Data for review Block Start

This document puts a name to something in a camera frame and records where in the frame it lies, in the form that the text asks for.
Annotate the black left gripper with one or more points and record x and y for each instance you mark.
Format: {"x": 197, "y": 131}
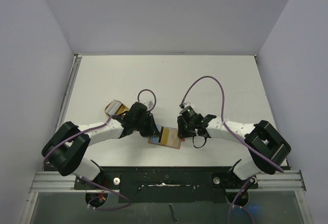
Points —
{"x": 152, "y": 129}

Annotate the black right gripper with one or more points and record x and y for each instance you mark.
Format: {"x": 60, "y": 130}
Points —
{"x": 183, "y": 127}

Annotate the gold credit card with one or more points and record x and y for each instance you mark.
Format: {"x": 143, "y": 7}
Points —
{"x": 169, "y": 137}

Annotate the tan leather card holder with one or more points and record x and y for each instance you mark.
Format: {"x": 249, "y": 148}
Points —
{"x": 154, "y": 140}

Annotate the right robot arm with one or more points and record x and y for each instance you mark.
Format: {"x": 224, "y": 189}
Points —
{"x": 266, "y": 146}

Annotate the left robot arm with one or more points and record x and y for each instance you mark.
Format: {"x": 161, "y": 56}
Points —
{"x": 66, "y": 149}

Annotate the wooden card tray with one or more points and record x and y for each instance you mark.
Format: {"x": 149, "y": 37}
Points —
{"x": 116, "y": 108}

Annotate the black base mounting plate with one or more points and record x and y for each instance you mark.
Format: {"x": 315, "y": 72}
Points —
{"x": 171, "y": 184}

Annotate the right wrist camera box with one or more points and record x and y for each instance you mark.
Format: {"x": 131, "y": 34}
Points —
{"x": 186, "y": 104}

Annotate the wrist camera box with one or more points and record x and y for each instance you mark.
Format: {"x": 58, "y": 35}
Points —
{"x": 186, "y": 104}
{"x": 149, "y": 105}

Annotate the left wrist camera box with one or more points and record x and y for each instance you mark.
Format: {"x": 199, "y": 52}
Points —
{"x": 149, "y": 105}

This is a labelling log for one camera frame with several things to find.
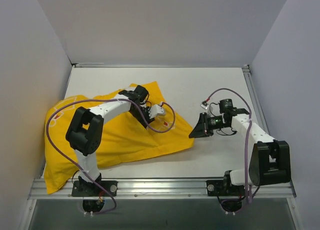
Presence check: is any aluminium front rail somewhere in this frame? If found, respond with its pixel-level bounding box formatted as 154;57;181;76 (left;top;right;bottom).
27;176;297;200

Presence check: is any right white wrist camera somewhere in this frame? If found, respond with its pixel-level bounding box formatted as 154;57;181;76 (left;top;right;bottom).
200;101;211;114

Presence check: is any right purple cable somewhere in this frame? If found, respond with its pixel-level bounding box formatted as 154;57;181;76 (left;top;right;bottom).
205;88;261;214

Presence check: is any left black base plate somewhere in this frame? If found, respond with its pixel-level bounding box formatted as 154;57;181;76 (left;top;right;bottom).
71;180;118;197

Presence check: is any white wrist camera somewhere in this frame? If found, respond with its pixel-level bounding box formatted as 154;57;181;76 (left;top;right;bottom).
148;104;166;119
200;101;211;114

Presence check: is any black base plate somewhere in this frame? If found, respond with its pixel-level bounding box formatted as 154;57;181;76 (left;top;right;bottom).
206;180;245;197
71;180;118;197

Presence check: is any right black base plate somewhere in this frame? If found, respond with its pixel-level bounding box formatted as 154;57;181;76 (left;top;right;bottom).
206;180;245;197

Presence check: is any purple cable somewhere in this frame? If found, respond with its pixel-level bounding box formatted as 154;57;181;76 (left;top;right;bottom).
205;88;261;214
47;98;176;215

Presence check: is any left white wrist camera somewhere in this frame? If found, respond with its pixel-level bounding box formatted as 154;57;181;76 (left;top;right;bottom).
148;104;166;119

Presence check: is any yellow pillowcase with print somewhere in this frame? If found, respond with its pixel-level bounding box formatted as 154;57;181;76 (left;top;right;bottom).
44;95;194;194

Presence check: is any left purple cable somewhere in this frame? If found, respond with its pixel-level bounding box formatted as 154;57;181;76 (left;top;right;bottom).
47;98;176;215

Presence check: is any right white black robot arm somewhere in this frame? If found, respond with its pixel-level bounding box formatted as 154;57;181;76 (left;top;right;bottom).
189;99;291;195

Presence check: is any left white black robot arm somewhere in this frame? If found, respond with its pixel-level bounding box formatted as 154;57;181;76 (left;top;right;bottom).
66;85;165;196

Data for review Block End

Your task is an exact printout of the records above, with no pictures.

This document puts a name to something in a camera frame and records where in the frame it lies, in the form that the text asks for.
Annotate the black left gripper with one or more points and record x and y for each instance you mark.
Format: {"x": 197, "y": 131}
Points —
{"x": 152, "y": 129}

Annotate the black right gripper with one or more points and record x and y for each instance you mark.
Format: {"x": 60, "y": 130}
Points —
{"x": 183, "y": 127}

Annotate the gold credit card with one or more points and record x and y for each instance you mark.
Format: {"x": 143, "y": 7}
Points —
{"x": 169, "y": 137}

Annotate the tan leather card holder with one or more points and record x and y for each instance you mark.
Format: {"x": 249, "y": 148}
Points —
{"x": 154, "y": 140}

Annotate the right robot arm with one or more points and record x and y for each instance you mark.
Format: {"x": 224, "y": 189}
Points —
{"x": 266, "y": 146}

Annotate the left robot arm with one or more points and record x and y for each instance you mark.
Format: {"x": 161, "y": 56}
Points —
{"x": 66, "y": 149}

Annotate the wooden card tray with one or more points and record x and y for each instance you mark.
Format: {"x": 149, "y": 37}
Points —
{"x": 116, "y": 108}

Annotate the black base mounting plate with one or more points and record x and y for each instance you mark.
Format: {"x": 315, "y": 72}
Points —
{"x": 171, "y": 184}

Annotate the right wrist camera box with one or more points and record x and y for each instance you mark.
Format: {"x": 131, "y": 34}
Points —
{"x": 186, "y": 104}

Annotate the wrist camera box with one or more points and record x and y for each instance you mark.
Format: {"x": 58, "y": 35}
Points —
{"x": 186, "y": 104}
{"x": 149, "y": 105}

Annotate the left wrist camera box with one or more points and record x and y for each instance you mark.
Format: {"x": 199, "y": 52}
Points —
{"x": 149, "y": 105}

This is a labelling log for one camera frame with several things to find.
Presence check: is any aluminium front rail somewhere in this frame? If found, respond with its pixel-level bounding box formatted as 154;57;181;76 (left;top;right;bottom).
27;176;297;200

Presence check: is any right white wrist camera somewhere in this frame? If found, respond with its pixel-level bounding box formatted as 154;57;181;76 (left;top;right;bottom).
200;101;211;114

Presence check: is any right purple cable somewhere in this frame? If found, respond with its pixel-level bounding box formatted as 154;57;181;76 (left;top;right;bottom).
205;88;261;214

Presence check: is any left black base plate somewhere in this frame? If found, respond with its pixel-level bounding box formatted as 154;57;181;76 (left;top;right;bottom).
71;180;118;197

Presence check: is any white wrist camera somewhere in this frame? If found, respond with its pixel-level bounding box formatted as 154;57;181;76 (left;top;right;bottom).
148;104;166;119
200;101;211;114

Presence check: is any black base plate somewhere in this frame? If found, respond with its pixel-level bounding box formatted as 154;57;181;76 (left;top;right;bottom).
206;180;245;197
71;180;118;197

Presence check: is any right black base plate somewhere in this frame? If found, respond with its pixel-level bounding box formatted as 154;57;181;76 (left;top;right;bottom).
206;180;245;197

Presence check: is any purple cable somewhere in this frame? If found, respond with its pixel-level bounding box formatted as 154;57;181;76 (left;top;right;bottom).
205;88;261;214
47;98;176;215

Presence check: is any left white wrist camera somewhere in this frame? If found, respond with its pixel-level bounding box formatted as 154;57;181;76 (left;top;right;bottom).
148;104;166;119

Presence check: is any yellow pillowcase with print somewhere in this frame? If found, respond with its pixel-level bounding box formatted as 154;57;181;76 (left;top;right;bottom).
44;95;194;194

Presence check: is any left purple cable somewhere in this frame? If found, respond with its pixel-level bounding box formatted as 154;57;181;76 (left;top;right;bottom).
47;98;176;215

Presence check: is any right white black robot arm somewhere in this frame? If found, respond with its pixel-level bounding box formatted as 154;57;181;76 (left;top;right;bottom).
189;99;291;195

Presence check: is any left white black robot arm somewhere in this frame? If found, respond with its pixel-level bounding box formatted as 154;57;181;76 (left;top;right;bottom).
66;85;165;196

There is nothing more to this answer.